# What you should do
Show only those lines of the entries where the string "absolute" is found.

# Provided records
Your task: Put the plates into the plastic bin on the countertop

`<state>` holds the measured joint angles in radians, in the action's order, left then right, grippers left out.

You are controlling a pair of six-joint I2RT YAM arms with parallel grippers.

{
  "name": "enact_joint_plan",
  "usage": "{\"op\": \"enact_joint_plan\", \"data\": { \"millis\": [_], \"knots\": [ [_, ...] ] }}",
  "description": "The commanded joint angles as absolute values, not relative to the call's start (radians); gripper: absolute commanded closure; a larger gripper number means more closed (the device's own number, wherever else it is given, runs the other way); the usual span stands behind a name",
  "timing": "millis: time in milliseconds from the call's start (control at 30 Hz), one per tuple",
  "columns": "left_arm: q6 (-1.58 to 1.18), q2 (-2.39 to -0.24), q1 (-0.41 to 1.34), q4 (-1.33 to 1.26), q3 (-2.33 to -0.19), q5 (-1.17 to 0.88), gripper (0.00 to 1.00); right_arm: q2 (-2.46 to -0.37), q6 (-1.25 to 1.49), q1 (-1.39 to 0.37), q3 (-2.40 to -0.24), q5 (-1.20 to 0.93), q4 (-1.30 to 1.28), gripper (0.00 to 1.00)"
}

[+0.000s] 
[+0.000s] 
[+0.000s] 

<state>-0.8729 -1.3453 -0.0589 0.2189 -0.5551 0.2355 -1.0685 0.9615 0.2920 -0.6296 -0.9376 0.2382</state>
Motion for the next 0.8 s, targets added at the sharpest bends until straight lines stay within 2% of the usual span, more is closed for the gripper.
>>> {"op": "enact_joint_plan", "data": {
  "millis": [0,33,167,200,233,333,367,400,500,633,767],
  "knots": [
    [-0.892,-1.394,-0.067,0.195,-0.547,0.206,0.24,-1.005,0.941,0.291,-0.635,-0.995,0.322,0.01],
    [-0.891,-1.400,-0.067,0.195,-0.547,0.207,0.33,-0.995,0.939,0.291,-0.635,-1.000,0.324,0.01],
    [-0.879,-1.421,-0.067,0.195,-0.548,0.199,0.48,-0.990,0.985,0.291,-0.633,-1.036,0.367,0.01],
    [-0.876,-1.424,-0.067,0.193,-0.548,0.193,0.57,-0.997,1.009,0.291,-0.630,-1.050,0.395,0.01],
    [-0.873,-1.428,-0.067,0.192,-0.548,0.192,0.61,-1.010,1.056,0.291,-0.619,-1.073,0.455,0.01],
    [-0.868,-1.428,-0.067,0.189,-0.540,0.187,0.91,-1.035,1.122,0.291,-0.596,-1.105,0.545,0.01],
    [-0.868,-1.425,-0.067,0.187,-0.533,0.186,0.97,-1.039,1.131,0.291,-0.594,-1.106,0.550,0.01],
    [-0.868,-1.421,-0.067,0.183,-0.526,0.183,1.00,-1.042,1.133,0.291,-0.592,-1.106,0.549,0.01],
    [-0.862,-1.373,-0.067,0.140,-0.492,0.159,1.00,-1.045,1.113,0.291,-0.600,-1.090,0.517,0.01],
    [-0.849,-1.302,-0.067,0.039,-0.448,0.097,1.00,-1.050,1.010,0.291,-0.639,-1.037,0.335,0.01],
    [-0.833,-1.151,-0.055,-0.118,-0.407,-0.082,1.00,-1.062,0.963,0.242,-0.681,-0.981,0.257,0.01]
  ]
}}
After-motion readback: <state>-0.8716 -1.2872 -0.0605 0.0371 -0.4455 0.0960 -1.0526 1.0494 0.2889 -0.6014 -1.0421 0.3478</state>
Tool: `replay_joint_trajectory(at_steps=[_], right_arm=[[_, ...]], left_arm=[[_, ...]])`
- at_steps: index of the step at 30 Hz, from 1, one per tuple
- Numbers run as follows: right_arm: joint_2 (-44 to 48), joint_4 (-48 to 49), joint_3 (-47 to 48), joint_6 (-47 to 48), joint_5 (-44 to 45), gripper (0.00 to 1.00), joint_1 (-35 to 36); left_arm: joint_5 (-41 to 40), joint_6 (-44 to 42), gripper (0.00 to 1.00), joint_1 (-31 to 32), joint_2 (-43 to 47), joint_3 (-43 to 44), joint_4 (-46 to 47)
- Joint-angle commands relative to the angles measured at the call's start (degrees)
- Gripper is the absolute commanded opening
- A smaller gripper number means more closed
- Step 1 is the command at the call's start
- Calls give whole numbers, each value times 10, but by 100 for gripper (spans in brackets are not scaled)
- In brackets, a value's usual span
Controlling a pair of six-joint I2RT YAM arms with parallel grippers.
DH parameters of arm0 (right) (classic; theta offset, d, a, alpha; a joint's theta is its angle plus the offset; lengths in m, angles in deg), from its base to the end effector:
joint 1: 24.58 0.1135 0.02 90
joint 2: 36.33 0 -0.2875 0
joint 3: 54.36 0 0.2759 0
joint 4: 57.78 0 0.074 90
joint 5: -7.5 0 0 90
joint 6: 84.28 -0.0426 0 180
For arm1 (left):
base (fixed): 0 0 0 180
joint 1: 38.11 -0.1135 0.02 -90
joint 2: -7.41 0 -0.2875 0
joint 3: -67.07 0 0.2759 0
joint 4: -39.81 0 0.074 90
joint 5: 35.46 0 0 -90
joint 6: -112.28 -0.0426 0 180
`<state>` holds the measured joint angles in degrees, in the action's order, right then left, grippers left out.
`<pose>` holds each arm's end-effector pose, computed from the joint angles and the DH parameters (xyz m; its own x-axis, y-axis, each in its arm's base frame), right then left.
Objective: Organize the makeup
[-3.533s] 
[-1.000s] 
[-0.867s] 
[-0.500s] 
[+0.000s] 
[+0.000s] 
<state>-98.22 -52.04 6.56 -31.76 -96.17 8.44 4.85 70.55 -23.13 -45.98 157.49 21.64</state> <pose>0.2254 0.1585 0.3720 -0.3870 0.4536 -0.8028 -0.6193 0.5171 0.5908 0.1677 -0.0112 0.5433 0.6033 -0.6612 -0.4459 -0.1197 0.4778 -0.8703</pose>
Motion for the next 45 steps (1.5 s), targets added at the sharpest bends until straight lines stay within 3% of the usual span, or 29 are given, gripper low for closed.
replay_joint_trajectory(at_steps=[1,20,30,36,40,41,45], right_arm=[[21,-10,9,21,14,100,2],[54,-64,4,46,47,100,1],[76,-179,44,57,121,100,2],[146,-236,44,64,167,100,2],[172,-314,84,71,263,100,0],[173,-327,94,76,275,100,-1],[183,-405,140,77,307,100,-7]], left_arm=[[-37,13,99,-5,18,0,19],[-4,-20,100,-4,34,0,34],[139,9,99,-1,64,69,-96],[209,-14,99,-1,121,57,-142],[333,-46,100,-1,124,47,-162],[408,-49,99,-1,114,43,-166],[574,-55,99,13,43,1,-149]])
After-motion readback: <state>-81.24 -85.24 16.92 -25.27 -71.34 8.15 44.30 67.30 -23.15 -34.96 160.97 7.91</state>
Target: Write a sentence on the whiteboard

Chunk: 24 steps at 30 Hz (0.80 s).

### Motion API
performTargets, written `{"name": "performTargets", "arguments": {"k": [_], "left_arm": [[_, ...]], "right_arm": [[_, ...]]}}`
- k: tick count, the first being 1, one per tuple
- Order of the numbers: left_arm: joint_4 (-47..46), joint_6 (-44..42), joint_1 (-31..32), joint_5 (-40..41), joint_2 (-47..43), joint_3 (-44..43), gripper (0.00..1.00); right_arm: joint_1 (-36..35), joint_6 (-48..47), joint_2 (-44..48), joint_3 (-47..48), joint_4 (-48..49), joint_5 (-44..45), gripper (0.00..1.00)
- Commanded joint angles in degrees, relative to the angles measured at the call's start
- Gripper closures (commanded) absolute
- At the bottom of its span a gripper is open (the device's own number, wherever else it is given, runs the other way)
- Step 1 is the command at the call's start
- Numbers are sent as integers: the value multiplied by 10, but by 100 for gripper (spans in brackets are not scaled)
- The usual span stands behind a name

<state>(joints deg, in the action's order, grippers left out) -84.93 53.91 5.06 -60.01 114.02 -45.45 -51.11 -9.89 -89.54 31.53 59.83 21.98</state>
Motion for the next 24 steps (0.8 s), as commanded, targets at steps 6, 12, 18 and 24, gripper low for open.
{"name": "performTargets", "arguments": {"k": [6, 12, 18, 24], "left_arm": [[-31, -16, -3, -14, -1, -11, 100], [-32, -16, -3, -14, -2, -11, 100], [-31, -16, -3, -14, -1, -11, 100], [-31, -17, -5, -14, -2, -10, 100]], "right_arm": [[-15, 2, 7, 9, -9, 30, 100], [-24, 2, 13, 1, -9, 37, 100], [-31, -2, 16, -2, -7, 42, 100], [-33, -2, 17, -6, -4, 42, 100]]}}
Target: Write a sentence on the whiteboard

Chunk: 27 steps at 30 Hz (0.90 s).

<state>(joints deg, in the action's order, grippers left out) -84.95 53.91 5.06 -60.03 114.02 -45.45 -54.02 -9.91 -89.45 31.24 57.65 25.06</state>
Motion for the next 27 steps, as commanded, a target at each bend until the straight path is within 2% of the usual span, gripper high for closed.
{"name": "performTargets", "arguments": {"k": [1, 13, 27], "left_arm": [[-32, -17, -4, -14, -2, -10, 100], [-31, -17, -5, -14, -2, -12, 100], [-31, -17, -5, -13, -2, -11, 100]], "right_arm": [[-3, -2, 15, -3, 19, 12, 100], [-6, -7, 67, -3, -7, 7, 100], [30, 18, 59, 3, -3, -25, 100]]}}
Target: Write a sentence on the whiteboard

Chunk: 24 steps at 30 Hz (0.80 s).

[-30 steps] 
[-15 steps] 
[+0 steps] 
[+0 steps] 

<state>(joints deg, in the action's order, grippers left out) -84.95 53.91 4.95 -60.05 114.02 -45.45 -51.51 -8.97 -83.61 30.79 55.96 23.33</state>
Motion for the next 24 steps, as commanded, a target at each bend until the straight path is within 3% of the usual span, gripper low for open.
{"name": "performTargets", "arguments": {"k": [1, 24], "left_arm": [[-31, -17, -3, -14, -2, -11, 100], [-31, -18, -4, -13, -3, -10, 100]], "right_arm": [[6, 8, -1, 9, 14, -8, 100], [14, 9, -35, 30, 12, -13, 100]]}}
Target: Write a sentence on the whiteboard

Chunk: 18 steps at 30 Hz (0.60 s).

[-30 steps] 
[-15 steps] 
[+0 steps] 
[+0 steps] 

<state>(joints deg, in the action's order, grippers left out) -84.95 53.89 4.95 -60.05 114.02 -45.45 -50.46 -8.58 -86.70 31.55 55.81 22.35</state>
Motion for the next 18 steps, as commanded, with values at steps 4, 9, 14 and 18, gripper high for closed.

# Answer to the problem
  "description": "The commanded joint angles as absolute values, not relative to the call's start (radians); gripper: absolute commanded closure; a larger gripper number means more closed (the device's own number, wherever else it is given, runs the other way); the usual span stands behind a name",
- Gripper is the absolute commanded opening
- Gripper closures (commanded) absolute

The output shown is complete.